However there is a way to work around this reallocation problem if we know before hand how much the vector is going to grow. The method reserve does the job:

std::vector<int> vec;
vec.reserve(10);
for( int idx = 0; idx < 10; ++idx )
{
    vec.push_back(idx);
}

This contrived example shows how to use the reserve method, but in real life we generally don’t reserve the new containers, but there may be a container that is passed in as one of the arguments and you are trying to fill-it up:

    std::vector<int> vec;
    vec.reserve(10);
    for( int idx = 0; idx < 10; ++idx )
    {
        vec.push_back(idx);
    }

    vec.reserve(10);
    for( int idx = 0; idx < 10; ++idx )
    {
        vec.push_back(idx);
    }

This looks quite intuitive, however it is flawed when reserving the memory. vec.reserve(10); does not imply reserve 10 more slots it means just reserve 10 slots.
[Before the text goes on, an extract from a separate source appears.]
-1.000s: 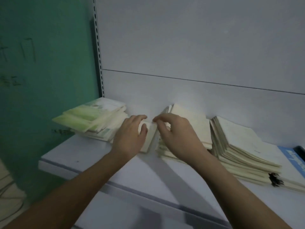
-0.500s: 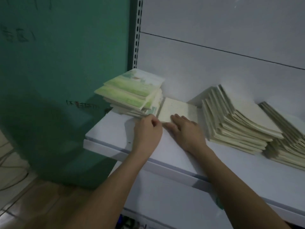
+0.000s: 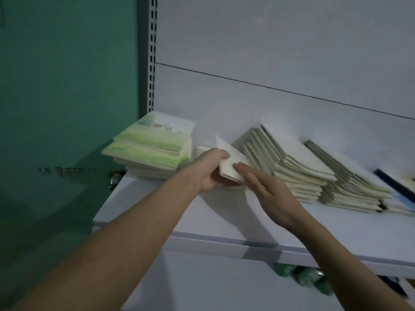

What that means is if your container already has 12 elements vec.reserve(10); becomes no-op, cause the container already has more memory allocated than what you required. If your intention was to resize the vector then there is an explicit method named resize.

The correct code should be:

    std::vector<int> vec;
    vec.reserve(10);
    for( int idx = 0; idx < 10; ++idx )
    {
        vec.push_back(idx);
    }

    vec.reserve(vec.size() + 10);
    for( int idx = 0; idx < 10; ++idx )
    {
        vec.push_back(idx);
    }